Give back the records below exactly, omitting the pictures.

++++

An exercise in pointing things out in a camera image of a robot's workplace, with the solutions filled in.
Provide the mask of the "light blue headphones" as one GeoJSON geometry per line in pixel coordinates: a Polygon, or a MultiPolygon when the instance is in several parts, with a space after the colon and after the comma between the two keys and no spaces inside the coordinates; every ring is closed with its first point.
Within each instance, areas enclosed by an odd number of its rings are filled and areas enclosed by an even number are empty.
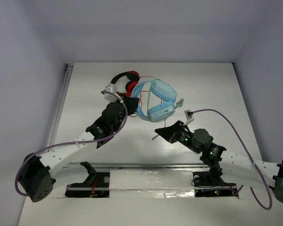
{"type": "Polygon", "coordinates": [[[167,120],[184,103],[183,98],[178,98],[175,89],[160,79],[148,79],[138,83],[131,97],[146,98],[139,103],[135,114],[151,123],[167,120]]]}

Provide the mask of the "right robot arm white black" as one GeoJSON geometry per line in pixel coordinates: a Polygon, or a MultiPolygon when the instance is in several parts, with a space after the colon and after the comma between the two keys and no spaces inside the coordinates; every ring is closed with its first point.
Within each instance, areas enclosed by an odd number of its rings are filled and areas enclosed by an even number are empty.
{"type": "Polygon", "coordinates": [[[210,183],[235,183],[266,191],[283,203],[283,161],[274,163],[251,160],[215,144],[205,129],[190,131],[182,121],[155,129],[155,132],[167,142],[179,142],[200,155],[200,160],[210,167],[210,183]]]}

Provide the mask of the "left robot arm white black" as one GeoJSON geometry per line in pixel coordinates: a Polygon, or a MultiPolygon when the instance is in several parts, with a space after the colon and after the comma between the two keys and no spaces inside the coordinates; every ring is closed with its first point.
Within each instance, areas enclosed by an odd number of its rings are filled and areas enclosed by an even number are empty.
{"type": "Polygon", "coordinates": [[[15,178],[15,190],[32,202],[46,198],[54,189],[63,186],[60,171],[80,155],[98,149],[114,138],[124,127],[127,117],[137,110],[137,97],[117,96],[102,115],[72,141],[50,145],[24,159],[15,178]]]}

++++

**TASK ANSWER**:
An exercise in pointing things out in a camera image of a robot's workplace, with the solutions filled in.
Provide the mask of the "light blue headphones" as one GeoJSON geometry per line in pixel coordinates: a Polygon, or a MultiPolygon when the instance is in several parts, with a space after the colon and after the comma between the two keys and no spaces inside the coordinates; every ring is closed with its first point.
Within each instance, areas enclosed by an odd number of its rings are filled and areas enclosed by an even number are empty.
{"type": "Polygon", "coordinates": [[[167,120],[184,103],[183,98],[178,98],[175,89],[160,79],[148,79],[138,83],[131,97],[146,98],[139,103],[135,114],[151,123],[167,120]]]}

Provide the mask of the "right robot arm white black" as one GeoJSON geometry per line in pixel coordinates: a Polygon, or a MultiPolygon when the instance is in several parts, with a space after the colon and after the comma between the two keys and no spaces inside the coordinates; every ring is closed with its first point.
Within each instance, areas enclosed by an odd number of its rings are filled and areas enclosed by an even number are empty.
{"type": "Polygon", "coordinates": [[[210,183],[235,183],[266,191],[283,203],[283,161],[274,163],[251,160],[215,144],[205,129],[190,131],[182,121],[155,129],[155,132],[167,142],[179,142],[200,155],[200,160],[210,167],[210,183]]]}

Provide the mask of the "left robot arm white black" as one GeoJSON geometry per line in pixel coordinates: a Polygon, or a MultiPolygon when the instance is in several parts, with a space after the colon and after the comma between the two keys and no spaces inside the coordinates; every ring is closed with its first point.
Within each instance, areas enclosed by an odd number of its rings are filled and areas enclosed by an even number are empty.
{"type": "Polygon", "coordinates": [[[15,178],[15,190],[32,202],[46,198],[54,189],[63,186],[60,171],[80,155],[98,149],[114,138],[124,127],[127,117],[137,110],[137,97],[117,96],[102,115],[72,141],[50,145],[24,159],[15,178]]]}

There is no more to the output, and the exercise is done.